Ma chi si abbona rischia qualcosa? Pare di sì. Si parte da una multa pecuniaria di un valore massimo di 25 mila euro, fino alla detenzione in carcere per 5 anni. Ma il “metodo Iptv” pare non sia l’unico, ci sono tanti altri modi per poter guardare le pay tv in modo illegale.

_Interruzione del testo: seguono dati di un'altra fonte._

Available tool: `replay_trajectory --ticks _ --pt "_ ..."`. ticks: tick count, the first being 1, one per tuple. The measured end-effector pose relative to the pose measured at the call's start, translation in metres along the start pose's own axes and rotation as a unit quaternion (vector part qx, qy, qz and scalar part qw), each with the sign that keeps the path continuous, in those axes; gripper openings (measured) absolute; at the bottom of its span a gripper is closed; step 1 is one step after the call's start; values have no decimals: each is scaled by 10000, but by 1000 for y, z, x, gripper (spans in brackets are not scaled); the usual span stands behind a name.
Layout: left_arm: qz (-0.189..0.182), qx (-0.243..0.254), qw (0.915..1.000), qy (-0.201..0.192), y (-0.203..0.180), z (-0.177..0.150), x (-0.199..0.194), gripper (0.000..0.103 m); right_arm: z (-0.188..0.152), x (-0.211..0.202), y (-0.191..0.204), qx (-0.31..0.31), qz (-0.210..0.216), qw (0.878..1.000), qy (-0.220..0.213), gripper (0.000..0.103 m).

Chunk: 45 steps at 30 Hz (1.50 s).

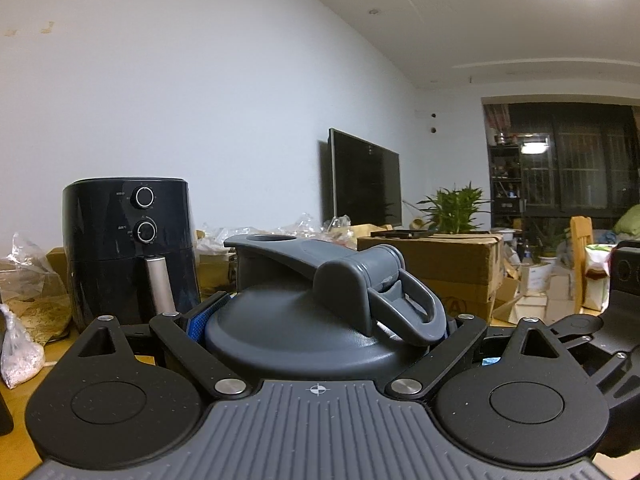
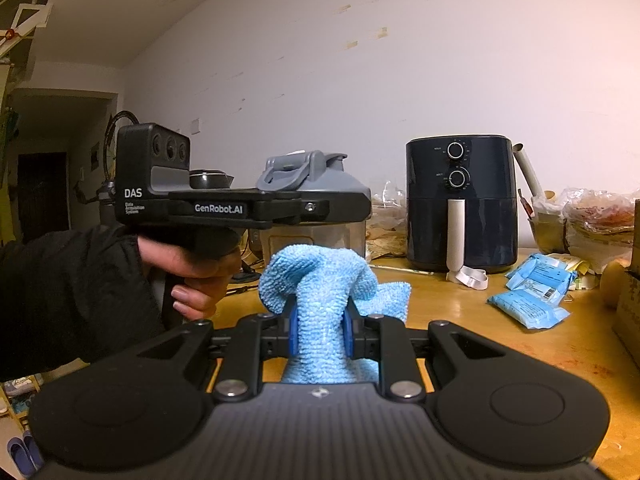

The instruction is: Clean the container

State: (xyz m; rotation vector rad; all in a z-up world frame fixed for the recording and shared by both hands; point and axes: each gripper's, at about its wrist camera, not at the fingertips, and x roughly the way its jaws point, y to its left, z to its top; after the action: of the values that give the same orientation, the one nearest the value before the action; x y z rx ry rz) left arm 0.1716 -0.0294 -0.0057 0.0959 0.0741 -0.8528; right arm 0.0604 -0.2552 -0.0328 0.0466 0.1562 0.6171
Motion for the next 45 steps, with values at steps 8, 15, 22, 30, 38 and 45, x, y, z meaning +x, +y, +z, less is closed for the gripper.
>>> replay_trajectory --ticks 8,15,22,30,38,45 --pt "4 0 10000 22 0 1 1 95 5 13 2 -42 77 10000 -42 19" --pt "3 -3 10000 37 1 2 1 95 12 23 2 -24 33 9999 -98 21" --pt "7 -10 10000 46 0 4 1 95 21 21 0 11 0 9997 -237 20" --pt "18 -10 10000 45 -1 4 2 95 24 25 0 -54 -29 9998 -176 21" --pt "16 -10 10000 46 -1 4 1 95 24 27 -2 -89 -7 9999 -49 23" --pt "16 -9 10000 52 0 4 1 95 20 31 -1 -180 -6 9997 144 19"
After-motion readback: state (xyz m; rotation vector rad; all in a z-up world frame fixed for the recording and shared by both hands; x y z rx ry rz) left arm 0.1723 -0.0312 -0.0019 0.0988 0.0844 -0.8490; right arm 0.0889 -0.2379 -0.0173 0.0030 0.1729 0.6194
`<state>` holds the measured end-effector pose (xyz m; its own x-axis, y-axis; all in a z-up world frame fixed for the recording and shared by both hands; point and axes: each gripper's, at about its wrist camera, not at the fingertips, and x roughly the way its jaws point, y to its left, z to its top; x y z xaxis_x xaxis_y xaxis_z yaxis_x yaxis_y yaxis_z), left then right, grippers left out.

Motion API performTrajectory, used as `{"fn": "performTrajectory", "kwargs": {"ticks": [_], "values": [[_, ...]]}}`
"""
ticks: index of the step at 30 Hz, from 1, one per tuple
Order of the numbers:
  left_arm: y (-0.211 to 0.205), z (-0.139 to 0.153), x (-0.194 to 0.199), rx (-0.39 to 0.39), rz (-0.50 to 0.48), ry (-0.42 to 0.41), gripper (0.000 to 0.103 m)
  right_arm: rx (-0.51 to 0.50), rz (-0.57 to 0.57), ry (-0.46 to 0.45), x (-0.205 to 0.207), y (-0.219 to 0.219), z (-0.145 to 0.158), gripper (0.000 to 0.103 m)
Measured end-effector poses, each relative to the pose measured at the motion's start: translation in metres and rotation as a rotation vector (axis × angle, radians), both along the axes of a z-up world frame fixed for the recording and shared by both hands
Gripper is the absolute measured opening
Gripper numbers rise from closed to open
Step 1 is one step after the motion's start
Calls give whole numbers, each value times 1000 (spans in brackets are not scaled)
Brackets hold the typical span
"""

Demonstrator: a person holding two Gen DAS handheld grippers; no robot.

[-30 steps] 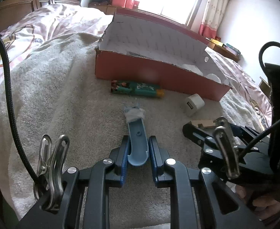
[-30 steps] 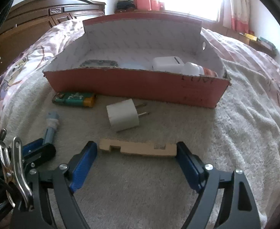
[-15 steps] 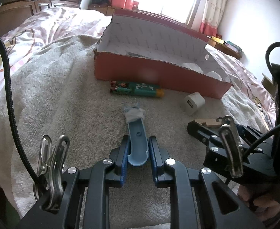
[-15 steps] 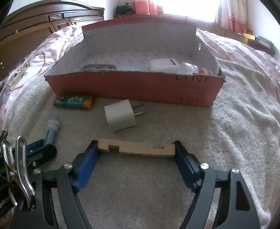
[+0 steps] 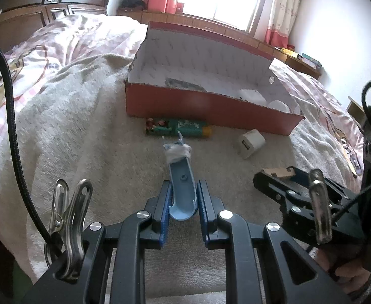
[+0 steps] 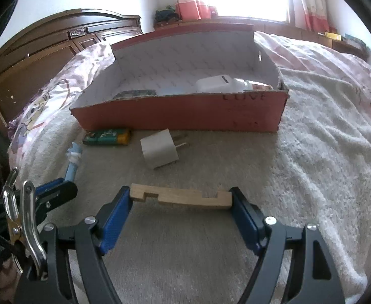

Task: Organize rigid objects
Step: 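Carry the blue piece and wooden stick over the box with both tools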

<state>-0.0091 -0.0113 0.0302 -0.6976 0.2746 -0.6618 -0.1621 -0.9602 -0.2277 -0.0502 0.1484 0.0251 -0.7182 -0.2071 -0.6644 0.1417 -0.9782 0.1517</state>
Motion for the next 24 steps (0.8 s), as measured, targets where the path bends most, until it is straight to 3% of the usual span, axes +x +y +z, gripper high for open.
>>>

Uno dei più recenti casi di cronaca è quello di un uomo di Palermo incastrato dalle forze dell’ordine con 57 decoder di Sky e tutto l’occorrente (hardware e software) per trasmettere il segnale in rete appoggiandosi alle macchine di Zsat, uno dei server più noti. L’uomo aveva 11mila clienti e in casa sua sono stati trovati 186mila euro, qualche lingotto d’oro e wallet con all’interno criptomonete. Intanto con l’inizio del campionato, la Lega Serie A sta portando avanti la sua campagna “La pirateria uccide il calcio”. Ma anche Sky, tramite uno spot, sta proseguendo la sua lotta di sensibilizzazione in cui ringrazia i fruitori delle tv pirata per finanziare le criminalità organizzate per il traffico di droga e di armi, il racket della prostituzione e la creazione di identità false. “Spegni la tv pirata” si legge sul finale dello spot di Sky. Ma anche dalle Istituzioni arrivano delle risposte: due parlamentari del Partito Democratico, Luca Lotti e Antonello Giacomelli, hanno presentato una proposta di legge contro la pirateria, seguendo la linea dettata in primis in Inghilterra. Per questo, anche l’Italia è decisa a scendere in campo per la lotta agli abbonamenti illegali.